# Jig in progress



## teabag (Dec 16, 2007)

Home made Ellipse Jig in progress... 
here's how far I've got so far... have created the base, and sliding pivots just need to make the arm for the router to be connected next...









Usually I just create 1/4 of the complete ellipse when at work as a templete, mark axis center lines, to re-align for machining, reduce back for the router base, then rotate it 4 times for the cuts to be made, as the dimensions are usually not within the limits for a shop baught Jig like this.


----------



## bobj3 (Jan 17, 2006)

Very nice teabag


When I saw yours It made me recall the one below and also the one Bob R. of the RWS came up with also,plus one other just like yours that I got in the email..

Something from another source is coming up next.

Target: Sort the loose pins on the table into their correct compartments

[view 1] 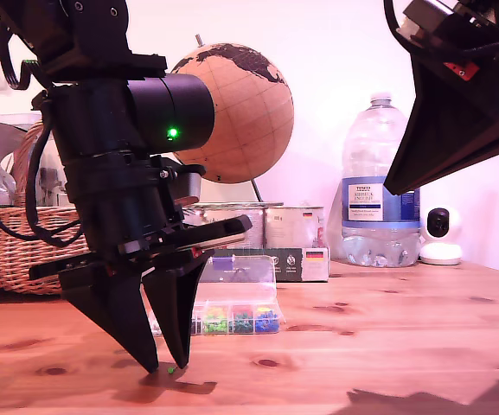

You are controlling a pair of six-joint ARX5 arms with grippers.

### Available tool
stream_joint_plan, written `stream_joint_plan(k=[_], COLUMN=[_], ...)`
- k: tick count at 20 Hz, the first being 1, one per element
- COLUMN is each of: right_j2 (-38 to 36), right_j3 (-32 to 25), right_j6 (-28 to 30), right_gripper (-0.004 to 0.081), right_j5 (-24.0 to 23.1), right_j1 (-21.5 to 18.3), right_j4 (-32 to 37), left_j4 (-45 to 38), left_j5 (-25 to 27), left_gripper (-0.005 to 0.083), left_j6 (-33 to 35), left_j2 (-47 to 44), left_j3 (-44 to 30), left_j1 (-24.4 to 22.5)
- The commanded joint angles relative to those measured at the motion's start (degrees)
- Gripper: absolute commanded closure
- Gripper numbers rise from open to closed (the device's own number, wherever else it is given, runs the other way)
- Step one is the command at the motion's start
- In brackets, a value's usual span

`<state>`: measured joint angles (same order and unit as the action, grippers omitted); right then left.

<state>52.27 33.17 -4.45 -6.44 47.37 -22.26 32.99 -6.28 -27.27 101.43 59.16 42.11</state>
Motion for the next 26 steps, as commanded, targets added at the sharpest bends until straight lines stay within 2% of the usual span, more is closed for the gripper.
stream_joint_plan(k=[1, 12, 21, 26], right_j2=[-0.1, -0.1, -0.1, -0.1], right_j3=[-0.6, -0.6, -0.6, -0.6], right_j6=[-0.1, -0.1, -0.1, -0.1], right_gripper=[0.0782, 0.0782, 0.0782, 0.0782], right_j5=[0.1, 0.1, 0.1, 0.0], right_j1=[0.3, 0.3, 0.3, 0.3], right_j4=[0.6, 1.0, 1.4, 1.5], left_j4=[0.4, 0.5, 0.0, 0.0], left_j5=[0.1, -0.2, -0.8, -0.8], left_gripper=[0.0582, 0.0669, 0.0793, 0.0793], left_j6=[-0.2, -0.2, 0.3, 0.3], left_j2=[1.5, 2.2, 2.5, 2.5], left_j3=[-0.3, -0.3, -0.3, -0.3], left_j1=[0.1, 0.1, 0.1, 0.1])
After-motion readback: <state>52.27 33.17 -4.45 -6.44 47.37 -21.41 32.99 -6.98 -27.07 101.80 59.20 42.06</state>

Yours is great but you may want to check out the others as well..just for kicks...


ELLIPSE JIG 
http://www.microfence.com/pages/Ellipse Jig.html

612 - Oval Mirror

Building a "oval mirror" need not be the source of nightmares - if you follow the advice of router experts Bob and Rick Rosendahl. 
In this episode of the Router Workshop, we'll show you how to layout and cut two different kinds of ovals - quickly and easily. Plus, you'll learn the secret of the mystery "donut".

http://www.routerworkshop.com/S600.html

=============


----------



## teabag (Dec 16, 2007)

thanks for the reply,  I'm amazed at how many views this forum has for each posting, with so little reponce its a shame its like no one can be bothered to type unless they require something...  

I would not usually require to make the donut style ellipse, not at work anyhow, as I cut custom counter top design's / shapes for Kitchens and offices as part of my job.
But this Jig will be mainly for my own amusment and just for the fun of making it.
I have not made it to any particular dimensions, just made to fit the next part required as I've gone along.
Reason being its not intended for a purpose with specific size adjustments needed. over all size is 12" square (300mm) 
So far its constructed from 2 layers of solid laminate bit 1/4" thickness (6mm).

atm they are contact adhesived together, for ease of construction, but will possibly drilled and pinned so theres no posibility of movment.
Each section had a 10 degree cut on the side to create an angle to allow for the dovtail effect for the sliding section which is also cut with 10 degree angles to match. which are also drilled and tapped to accomodate a M8 thread and fitted with bar to suit. 
The arm may be made from plywood on a temp basis so I discover any bugs or problems before I make from the same laminate. Got to admit I am lucky as these are all scrap offcuts which I'm allowed to use.


----------